▸ **Exercise prompt**
Where does the word "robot" show up in the records? Copy every line that has it.

(Information shown begins)

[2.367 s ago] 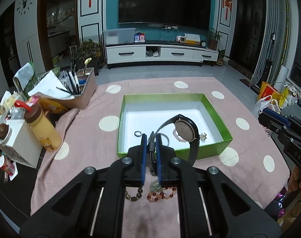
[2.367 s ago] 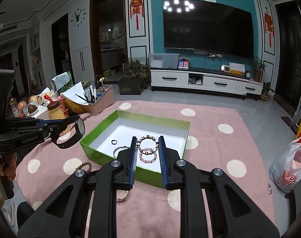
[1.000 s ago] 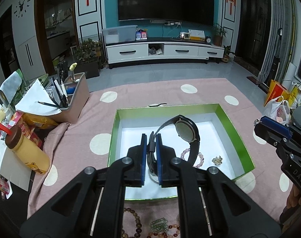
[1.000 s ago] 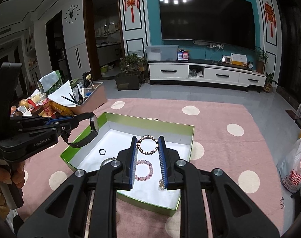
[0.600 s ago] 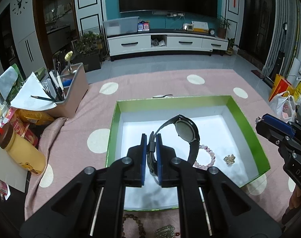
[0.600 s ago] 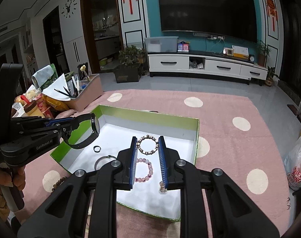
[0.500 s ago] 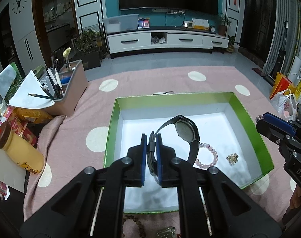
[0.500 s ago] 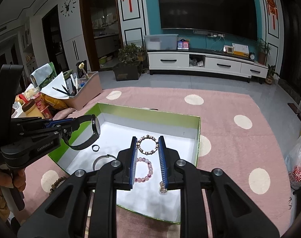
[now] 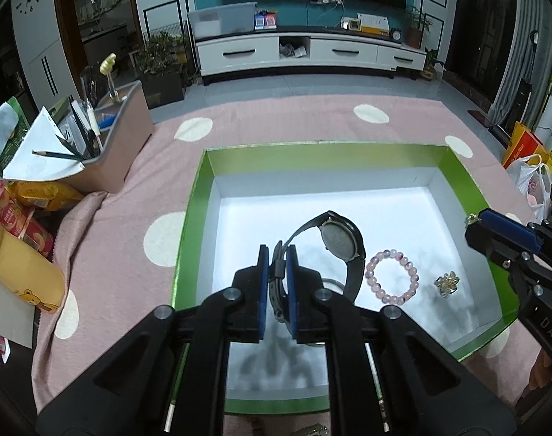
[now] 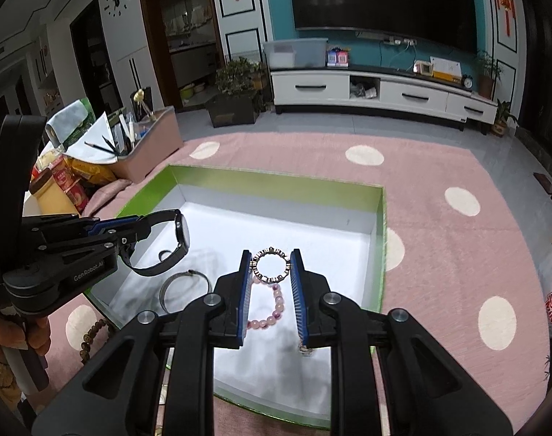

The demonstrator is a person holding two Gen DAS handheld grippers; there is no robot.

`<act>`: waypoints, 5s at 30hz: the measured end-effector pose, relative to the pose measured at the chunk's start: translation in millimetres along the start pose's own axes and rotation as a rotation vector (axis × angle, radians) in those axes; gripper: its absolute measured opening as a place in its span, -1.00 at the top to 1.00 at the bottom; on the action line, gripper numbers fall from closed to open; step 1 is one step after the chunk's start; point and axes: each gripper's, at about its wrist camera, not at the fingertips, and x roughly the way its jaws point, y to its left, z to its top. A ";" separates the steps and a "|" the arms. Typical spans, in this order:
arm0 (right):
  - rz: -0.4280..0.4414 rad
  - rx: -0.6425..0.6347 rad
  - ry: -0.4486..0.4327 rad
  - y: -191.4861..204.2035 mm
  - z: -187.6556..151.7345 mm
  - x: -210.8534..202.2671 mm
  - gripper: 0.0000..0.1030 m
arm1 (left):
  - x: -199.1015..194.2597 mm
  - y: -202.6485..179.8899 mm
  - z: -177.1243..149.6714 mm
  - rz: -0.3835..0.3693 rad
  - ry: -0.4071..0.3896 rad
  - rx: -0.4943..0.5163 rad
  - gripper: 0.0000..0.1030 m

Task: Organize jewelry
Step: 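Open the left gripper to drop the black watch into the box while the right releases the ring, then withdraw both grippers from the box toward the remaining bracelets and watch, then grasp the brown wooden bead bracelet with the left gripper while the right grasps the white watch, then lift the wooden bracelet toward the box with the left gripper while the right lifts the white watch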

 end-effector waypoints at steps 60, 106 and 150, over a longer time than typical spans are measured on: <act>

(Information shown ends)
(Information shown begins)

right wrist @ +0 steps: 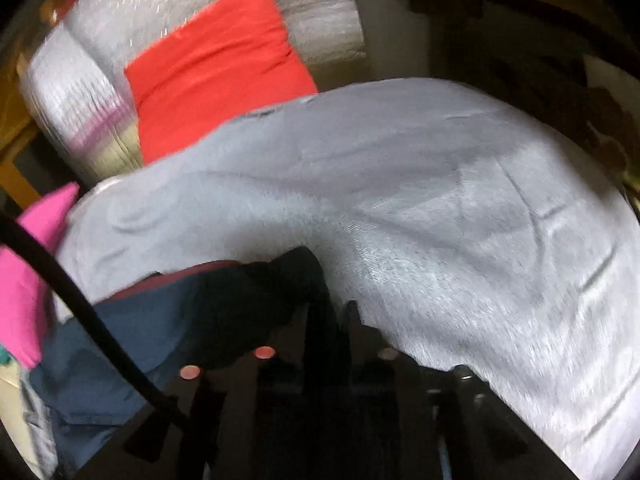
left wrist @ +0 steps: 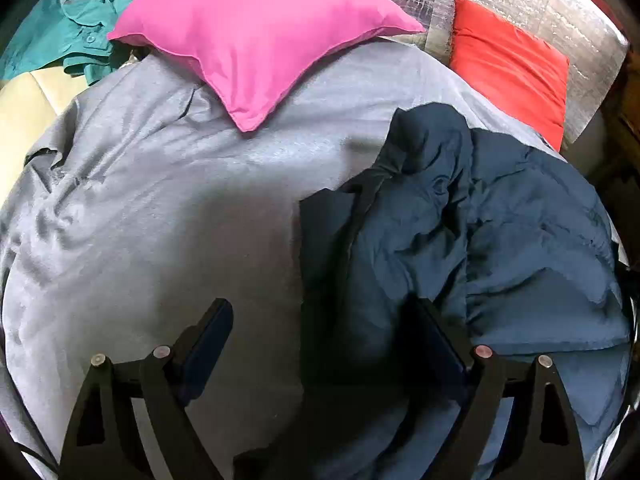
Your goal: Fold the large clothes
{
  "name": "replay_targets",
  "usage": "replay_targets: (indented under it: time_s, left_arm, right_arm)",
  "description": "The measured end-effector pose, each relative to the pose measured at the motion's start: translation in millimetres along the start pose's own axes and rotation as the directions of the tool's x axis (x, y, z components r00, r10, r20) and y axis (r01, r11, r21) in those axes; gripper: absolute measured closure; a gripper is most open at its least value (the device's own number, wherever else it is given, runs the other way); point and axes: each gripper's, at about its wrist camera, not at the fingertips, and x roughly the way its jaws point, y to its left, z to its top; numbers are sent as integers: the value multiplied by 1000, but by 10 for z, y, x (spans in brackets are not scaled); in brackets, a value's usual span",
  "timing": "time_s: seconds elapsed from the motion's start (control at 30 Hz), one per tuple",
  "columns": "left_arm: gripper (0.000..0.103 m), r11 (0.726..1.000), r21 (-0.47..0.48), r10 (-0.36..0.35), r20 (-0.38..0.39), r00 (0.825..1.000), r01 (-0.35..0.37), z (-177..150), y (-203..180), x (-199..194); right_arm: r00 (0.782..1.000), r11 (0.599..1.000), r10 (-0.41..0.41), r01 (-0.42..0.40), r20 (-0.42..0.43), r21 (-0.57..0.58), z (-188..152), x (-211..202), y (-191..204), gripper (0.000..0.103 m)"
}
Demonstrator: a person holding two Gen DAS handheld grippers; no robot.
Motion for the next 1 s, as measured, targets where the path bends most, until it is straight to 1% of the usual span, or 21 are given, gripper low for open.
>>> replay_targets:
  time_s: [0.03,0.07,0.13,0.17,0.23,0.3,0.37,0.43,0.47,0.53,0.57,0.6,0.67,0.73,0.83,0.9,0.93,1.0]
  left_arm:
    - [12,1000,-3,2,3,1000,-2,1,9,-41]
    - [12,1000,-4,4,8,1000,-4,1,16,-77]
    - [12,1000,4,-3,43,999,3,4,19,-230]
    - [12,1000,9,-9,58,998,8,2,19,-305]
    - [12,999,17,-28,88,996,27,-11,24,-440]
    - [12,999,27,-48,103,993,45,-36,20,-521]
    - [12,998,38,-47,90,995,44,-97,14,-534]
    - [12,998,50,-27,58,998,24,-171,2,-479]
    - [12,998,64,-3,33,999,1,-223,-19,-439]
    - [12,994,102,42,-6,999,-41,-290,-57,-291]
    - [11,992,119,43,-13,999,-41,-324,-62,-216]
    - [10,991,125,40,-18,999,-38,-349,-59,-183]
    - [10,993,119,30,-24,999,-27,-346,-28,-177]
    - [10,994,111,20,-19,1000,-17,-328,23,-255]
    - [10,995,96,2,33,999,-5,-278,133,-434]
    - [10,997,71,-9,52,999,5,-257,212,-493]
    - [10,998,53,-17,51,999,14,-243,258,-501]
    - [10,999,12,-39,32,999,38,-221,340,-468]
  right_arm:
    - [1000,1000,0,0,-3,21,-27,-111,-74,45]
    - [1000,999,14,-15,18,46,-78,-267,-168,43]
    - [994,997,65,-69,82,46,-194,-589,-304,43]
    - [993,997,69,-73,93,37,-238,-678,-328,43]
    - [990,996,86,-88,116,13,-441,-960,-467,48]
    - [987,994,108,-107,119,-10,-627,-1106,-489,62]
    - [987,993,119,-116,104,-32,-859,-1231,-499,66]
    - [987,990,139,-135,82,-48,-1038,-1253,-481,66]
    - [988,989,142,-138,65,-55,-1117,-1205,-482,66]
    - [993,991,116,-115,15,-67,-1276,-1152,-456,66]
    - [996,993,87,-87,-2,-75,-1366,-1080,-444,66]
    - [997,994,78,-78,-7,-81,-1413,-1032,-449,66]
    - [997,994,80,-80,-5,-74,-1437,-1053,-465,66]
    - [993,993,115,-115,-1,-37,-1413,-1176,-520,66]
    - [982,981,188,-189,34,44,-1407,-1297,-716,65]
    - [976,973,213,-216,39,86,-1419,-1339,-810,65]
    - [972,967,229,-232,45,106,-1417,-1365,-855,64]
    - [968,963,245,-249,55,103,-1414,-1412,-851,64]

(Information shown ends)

▸ **Your response**
The demonstrator is a person holding two Gen DAS handheld grippers; there is no robot.
Demonstrator: a person holding two Gen DAS handheld grippers; no robot.

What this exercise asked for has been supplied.